From the records below, transcribe only the lines running from the one with "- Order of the" through the one with "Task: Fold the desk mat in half". Keep both of those end lines.

(Stored data entries)
/---

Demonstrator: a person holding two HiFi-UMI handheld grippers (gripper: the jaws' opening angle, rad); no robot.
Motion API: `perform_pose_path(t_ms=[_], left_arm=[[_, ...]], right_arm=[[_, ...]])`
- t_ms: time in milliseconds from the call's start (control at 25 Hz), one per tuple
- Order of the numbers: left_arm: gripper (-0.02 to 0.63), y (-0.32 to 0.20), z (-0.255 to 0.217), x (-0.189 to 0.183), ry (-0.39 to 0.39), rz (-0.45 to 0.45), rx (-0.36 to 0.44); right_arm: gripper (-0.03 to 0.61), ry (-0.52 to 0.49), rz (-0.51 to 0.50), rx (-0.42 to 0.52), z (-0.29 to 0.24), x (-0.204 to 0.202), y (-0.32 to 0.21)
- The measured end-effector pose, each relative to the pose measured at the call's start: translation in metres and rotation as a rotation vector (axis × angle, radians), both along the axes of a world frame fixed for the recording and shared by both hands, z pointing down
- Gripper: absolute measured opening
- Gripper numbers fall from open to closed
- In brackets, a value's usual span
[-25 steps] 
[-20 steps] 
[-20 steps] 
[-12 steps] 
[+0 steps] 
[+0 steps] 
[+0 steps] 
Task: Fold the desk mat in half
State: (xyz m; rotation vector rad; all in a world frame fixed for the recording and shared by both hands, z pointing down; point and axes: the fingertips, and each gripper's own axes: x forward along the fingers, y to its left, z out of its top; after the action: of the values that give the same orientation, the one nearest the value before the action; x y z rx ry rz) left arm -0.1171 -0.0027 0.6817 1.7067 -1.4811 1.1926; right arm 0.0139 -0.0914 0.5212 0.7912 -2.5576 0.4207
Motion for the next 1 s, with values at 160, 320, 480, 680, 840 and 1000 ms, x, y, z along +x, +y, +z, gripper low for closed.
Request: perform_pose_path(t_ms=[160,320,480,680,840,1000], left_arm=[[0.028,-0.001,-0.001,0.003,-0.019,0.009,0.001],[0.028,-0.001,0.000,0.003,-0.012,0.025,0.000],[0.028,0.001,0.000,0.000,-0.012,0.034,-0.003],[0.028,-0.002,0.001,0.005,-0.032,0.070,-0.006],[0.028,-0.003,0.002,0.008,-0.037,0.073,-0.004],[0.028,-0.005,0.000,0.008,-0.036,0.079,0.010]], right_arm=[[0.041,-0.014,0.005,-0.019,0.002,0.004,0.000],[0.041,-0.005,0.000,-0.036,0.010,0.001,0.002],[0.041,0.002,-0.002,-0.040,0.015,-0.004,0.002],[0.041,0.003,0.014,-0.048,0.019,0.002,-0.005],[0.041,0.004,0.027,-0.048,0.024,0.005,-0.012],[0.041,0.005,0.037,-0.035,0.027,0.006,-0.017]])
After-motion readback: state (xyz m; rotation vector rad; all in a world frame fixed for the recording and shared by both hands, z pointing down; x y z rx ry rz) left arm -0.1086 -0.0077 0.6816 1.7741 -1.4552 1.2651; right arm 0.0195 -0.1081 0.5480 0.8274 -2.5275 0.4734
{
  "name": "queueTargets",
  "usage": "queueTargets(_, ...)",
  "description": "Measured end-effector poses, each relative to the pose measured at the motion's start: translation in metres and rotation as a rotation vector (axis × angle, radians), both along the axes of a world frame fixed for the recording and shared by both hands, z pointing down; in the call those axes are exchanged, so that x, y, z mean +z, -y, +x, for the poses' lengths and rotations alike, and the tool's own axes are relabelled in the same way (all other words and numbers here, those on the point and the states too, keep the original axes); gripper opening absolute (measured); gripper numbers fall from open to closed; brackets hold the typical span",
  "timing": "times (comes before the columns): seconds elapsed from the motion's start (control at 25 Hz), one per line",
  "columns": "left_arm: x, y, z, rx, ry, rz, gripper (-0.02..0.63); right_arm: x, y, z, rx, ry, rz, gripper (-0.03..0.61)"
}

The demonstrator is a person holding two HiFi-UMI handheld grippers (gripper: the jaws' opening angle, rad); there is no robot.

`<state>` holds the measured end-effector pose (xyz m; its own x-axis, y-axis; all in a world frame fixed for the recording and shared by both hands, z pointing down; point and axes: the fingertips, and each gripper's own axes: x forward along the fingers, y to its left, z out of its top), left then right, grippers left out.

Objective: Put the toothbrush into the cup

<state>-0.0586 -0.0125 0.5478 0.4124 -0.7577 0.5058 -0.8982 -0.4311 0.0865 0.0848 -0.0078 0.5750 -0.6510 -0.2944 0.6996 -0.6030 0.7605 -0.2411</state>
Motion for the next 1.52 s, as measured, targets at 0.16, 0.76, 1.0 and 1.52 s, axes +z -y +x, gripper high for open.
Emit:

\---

> [RESULT OF THIS TASK]:
- Order of the numbers: left_arm: gripper (-0.02 to 0.63), y (-0.32 to 0.20), z (-0.255 to 0.217), x (-0.189 to 0.183), ry (-0.39 to 0.39), rz (-0.45 to 0.45), rx (-0.36 to 0.44); right_arm: gripper (-0.03 to 0.61), ry (-0.52 to 0.49), rz (-0.51 to 0.50), rx (-0.42 to 0.52), z (-0.29 to 0.24), x (-0.204 to 0.202), y (-0.32 to 0.21)
- The measured end-effector pose, each relative to the pose measured at the call's start: translation in metres and rotation as a rotation vector (axis × angle, radians), both along the axes of a world frame fixed for the recording and shared by both hands, z pointing down
- Gripper: absolute measured opening
- Gripper numbers fall from open to closed
- In brackets, a value's usual span
[-25 steps] 
[-20 steps] 
[-20 steps] 
[-12 steps] 
[+0 steps] 
[+0 steps] 
[+0 steps] 
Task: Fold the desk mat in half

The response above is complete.